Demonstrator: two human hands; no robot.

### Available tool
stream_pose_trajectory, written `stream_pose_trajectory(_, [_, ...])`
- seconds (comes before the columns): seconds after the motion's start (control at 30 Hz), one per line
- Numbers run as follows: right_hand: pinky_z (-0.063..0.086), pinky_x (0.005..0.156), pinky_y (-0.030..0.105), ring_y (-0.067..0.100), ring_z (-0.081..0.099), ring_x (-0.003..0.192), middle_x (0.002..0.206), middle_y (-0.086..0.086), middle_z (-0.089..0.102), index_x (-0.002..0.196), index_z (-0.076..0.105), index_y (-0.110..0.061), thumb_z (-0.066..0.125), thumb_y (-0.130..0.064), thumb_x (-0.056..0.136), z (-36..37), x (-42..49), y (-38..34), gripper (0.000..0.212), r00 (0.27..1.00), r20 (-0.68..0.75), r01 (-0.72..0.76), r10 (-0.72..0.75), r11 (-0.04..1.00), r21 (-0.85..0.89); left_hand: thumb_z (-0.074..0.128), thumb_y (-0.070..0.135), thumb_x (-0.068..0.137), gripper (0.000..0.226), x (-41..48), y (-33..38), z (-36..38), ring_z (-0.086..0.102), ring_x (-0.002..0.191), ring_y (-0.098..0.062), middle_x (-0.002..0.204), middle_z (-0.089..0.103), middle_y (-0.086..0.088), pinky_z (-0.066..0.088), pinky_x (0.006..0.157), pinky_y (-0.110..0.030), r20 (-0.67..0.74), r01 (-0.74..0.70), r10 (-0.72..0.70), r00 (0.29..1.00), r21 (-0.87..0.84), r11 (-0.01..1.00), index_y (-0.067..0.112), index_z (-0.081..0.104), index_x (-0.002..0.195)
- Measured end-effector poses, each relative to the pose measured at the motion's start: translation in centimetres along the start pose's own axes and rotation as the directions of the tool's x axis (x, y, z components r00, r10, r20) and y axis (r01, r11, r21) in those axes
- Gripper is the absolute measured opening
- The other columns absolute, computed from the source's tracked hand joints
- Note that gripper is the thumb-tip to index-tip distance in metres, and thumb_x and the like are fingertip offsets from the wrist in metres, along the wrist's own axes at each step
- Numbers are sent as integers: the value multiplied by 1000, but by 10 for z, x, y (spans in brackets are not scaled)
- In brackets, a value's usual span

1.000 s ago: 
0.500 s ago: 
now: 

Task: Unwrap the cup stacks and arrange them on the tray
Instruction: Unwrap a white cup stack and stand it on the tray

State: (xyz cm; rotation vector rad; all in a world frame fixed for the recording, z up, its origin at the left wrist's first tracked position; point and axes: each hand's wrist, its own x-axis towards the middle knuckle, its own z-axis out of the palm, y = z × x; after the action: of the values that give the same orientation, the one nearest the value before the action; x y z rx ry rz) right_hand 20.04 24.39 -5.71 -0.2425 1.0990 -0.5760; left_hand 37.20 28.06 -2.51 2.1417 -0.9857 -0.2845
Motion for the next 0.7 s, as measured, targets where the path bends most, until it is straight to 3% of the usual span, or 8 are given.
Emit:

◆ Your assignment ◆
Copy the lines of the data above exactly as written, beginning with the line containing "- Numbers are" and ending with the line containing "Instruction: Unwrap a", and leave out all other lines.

◆ Answer below ◆
- Numbers are sent as integers: the value multiplied by 1000, but by 10 for z, x, y (spans in brackets are not scaled)
- In brackets, a value's usual span

1.000 s ago: 
0.500 s ago: 
now: 

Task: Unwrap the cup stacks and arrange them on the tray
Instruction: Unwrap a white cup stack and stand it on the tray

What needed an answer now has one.